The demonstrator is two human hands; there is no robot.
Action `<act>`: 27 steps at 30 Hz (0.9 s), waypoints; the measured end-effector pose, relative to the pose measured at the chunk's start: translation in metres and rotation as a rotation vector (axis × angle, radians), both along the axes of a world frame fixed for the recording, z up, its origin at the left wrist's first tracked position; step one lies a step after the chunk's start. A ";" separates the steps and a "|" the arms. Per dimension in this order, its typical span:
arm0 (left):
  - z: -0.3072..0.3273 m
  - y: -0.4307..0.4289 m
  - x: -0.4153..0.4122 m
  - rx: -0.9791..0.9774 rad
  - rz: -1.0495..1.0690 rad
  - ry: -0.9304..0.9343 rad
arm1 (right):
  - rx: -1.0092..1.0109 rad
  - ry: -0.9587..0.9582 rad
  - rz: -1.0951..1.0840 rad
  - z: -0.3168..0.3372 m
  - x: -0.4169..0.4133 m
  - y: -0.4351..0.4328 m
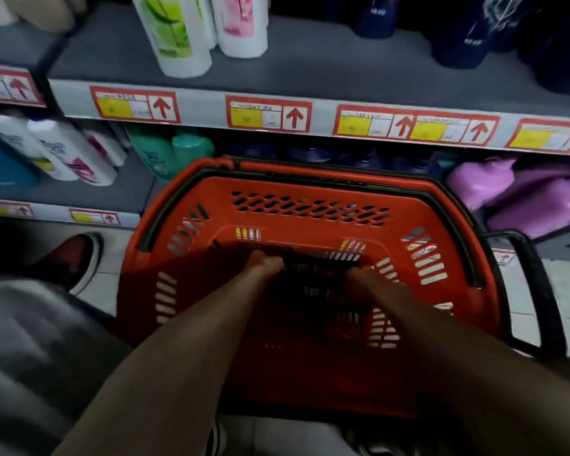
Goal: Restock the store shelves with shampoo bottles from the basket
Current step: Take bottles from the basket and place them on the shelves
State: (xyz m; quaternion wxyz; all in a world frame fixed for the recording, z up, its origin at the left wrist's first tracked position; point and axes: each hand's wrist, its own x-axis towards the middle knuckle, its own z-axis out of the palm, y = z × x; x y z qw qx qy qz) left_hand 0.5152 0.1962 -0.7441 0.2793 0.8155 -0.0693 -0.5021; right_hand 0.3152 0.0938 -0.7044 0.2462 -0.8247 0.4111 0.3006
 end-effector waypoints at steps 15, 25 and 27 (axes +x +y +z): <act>-0.065 -0.008 -0.010 0.147 -0.340 -0.289 | -0.083 -0.034 0.095 -0.050 0.001 0.011; -0.035 -0.001 0.001 -0.196 -0.422 -0.285 | 0.031 -0.006 0.057 -0.046 0.000 0.016; -0.016 -0.006 0.005 -0.226 -0.439 -0.303 | 0.060 -0.028 -0.005 -0.042 0.000 0.016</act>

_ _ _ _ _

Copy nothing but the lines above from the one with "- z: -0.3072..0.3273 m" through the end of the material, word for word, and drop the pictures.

» **Finished task**
  - z: -0.3072..0.3273 m
  - y: -0.4307..0.4289 m
  - x: -0.4153..0.4122 m
  - rx: -0.9791..0.9774 rad
  - rz: -1.0495..1.0690 rad
  - ry: -0.9304..0.9343 rad
arm1 (right):
  - rx: -1.0092..1.0109 rad
  - ry: -0.9587..0.9582 rad
  - rz: -1.0951..1.0840 rad
  - z: -0.3168..0.3372 m
  - x: -0.4169..0.4133 m
  - y: -0.4351..0.4328 m
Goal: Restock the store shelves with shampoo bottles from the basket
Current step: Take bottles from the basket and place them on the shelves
State: (xyz m; quaternion wxyz; all in a world frame fixed for the recording, z up, its origin at the left wrist's first tracked position; point and axes: each hand's wrist, its own x-axis towards the middle knuckle, its own z-axis out of the palm, y = z × x; x y z qw qx qy qz) left_hand 0.5152 0.1962 -0.7441 0.2793 0.8155 -0.0693 -0.5021; right_hand 0.3152 0.0938 -0.7044 0.2462 -0.8247 0.4111 0.3006
 end-effector waypoints at steps 15, 25 and 27 (axes +x +y +z): <act>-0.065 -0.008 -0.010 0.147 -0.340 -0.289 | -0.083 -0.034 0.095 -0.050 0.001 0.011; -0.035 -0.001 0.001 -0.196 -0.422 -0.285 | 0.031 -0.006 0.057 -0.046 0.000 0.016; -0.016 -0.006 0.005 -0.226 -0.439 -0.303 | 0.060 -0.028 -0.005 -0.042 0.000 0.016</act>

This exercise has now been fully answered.